▶
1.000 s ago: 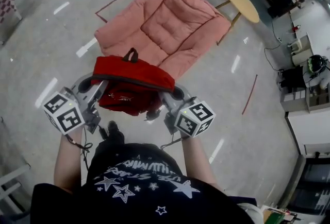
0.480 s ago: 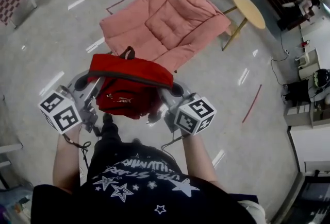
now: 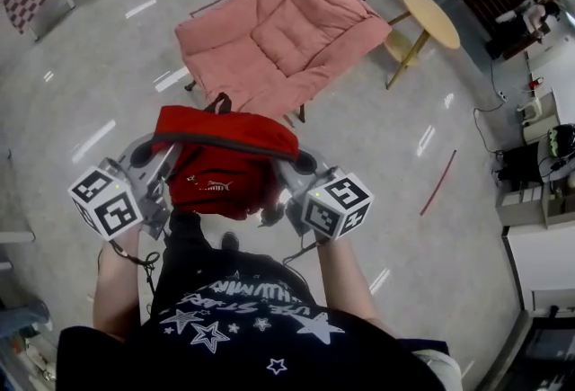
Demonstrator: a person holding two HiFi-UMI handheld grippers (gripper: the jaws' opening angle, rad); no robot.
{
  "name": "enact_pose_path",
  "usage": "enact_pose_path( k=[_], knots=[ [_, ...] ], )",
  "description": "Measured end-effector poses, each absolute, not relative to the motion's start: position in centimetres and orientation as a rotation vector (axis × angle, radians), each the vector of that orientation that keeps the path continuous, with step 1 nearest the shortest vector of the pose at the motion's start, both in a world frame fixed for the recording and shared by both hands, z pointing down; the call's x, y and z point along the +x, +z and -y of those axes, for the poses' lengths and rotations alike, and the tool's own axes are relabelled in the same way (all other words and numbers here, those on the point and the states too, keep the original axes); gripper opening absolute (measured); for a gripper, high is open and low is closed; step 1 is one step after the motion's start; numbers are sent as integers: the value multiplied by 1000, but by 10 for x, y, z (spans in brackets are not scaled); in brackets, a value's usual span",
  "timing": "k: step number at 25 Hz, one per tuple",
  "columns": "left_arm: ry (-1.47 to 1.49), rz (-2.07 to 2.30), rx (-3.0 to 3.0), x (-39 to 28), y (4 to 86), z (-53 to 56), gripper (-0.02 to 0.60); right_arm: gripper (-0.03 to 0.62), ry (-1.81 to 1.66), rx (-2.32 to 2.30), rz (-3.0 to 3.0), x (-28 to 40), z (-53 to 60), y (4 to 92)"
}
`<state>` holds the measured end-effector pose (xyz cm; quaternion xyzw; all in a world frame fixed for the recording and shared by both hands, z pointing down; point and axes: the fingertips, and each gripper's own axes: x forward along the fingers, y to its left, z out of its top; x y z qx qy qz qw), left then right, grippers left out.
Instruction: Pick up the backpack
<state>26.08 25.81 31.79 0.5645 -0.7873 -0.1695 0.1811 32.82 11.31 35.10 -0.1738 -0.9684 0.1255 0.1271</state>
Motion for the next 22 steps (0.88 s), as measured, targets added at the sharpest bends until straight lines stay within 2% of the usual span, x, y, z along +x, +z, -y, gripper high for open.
enact_pose_path(
  k=[22],
  knots=[
    [-450, 2183, 1577, 270, 308, -259, 12, 11, 436, -458, 2814, 329, -112, 346]
  ],
)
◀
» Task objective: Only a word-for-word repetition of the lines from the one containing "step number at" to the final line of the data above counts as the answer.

» Problem solution:
  "timing": "k: step number at 25 Hz, one per tuple",
  "columns": "left_arm: ry (-1.47 to 1.49), rz (-2.07 to 2.30), rx (-3.0 to 3.0), x (-39 to 28), y (4 to 86), z (-53 to 56), gripper (-0.02 to 0.60); right_arm: gripper (-0.03 to 0.62), ry (-1.81 to 1.66), rx (-2.32 to 2.30), rz (-3.0 to 3.0), x (-28 to 40), z (-53 to 60), y (4 to 92)"
}
`<state>` holds the measured end-effector pose (xyz cm; quaternion xyzw; all in a world frame fixed for the recording and shared by both hands, z pointing down; point and axes: the fingertips, and each gripper's own axes: x forward along the fingers, y to its left, z out of its top; x y z qx qy qz qw), left then right, grippers left out.
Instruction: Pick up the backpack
<state>26.08 25.81 31.79 0.5645 -0.7873 -0.1695 0.1811 32.82 11.31 35.10 -0.1738 -0.9684 0.1255 0.1271</state>
Motion for the next 22 steps (0.88 s), as measured, targets added at the sharpest bends until straight lines stay within 2% of the usual span, x, y, z along +x, +z, -y, gripper high for open.
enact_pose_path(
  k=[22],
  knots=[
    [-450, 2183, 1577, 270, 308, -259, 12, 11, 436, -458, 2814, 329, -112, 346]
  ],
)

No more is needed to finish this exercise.